### PROBLEM DESCRIPTION:
If a line in the listing carries the word "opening", return a copy of that line.

### AVAILABLE DATA ###

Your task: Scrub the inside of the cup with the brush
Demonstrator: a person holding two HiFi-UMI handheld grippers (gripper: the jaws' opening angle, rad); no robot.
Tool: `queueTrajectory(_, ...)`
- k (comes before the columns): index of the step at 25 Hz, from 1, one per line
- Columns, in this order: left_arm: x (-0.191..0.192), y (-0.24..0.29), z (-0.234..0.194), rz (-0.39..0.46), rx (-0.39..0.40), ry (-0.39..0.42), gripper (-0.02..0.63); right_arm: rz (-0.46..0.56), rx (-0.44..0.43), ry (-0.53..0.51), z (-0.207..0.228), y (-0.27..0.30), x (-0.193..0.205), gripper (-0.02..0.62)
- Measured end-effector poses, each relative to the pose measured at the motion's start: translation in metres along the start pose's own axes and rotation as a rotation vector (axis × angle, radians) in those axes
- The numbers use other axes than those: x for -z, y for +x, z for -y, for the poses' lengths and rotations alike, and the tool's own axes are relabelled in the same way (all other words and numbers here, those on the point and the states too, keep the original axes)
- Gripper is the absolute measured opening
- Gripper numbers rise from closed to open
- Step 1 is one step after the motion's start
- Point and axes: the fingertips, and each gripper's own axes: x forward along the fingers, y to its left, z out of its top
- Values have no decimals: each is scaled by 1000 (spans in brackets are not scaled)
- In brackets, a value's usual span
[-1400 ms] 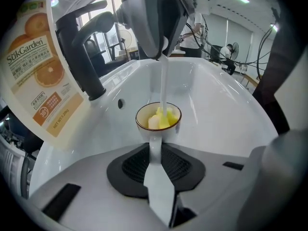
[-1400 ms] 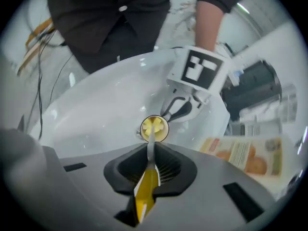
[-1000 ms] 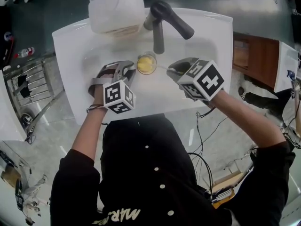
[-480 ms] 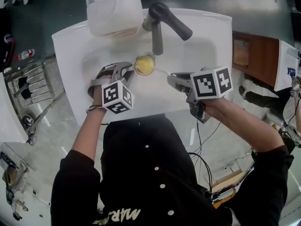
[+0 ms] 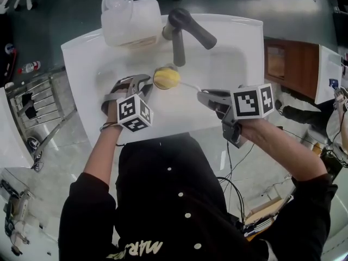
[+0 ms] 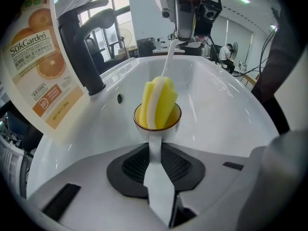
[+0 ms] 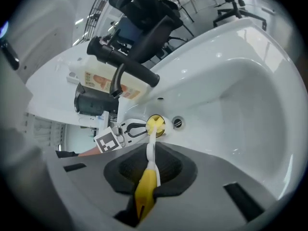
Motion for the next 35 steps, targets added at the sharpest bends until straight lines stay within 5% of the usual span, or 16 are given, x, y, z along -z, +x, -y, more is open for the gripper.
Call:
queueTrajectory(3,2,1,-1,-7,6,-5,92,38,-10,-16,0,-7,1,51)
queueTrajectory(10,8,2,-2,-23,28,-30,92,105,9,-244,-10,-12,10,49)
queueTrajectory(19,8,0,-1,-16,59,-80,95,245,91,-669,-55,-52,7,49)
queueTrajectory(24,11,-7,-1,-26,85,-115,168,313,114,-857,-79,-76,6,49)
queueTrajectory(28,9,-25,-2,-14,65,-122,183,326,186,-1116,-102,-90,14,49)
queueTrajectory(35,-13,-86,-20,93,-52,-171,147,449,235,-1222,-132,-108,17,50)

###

### TASK OUTPUT:
Demonstrator: a person holding two HiFi-UMI handheld grippers (gripper: the jaws' opening angle, rad); no robot.
- Gripper is the absolute measured opening

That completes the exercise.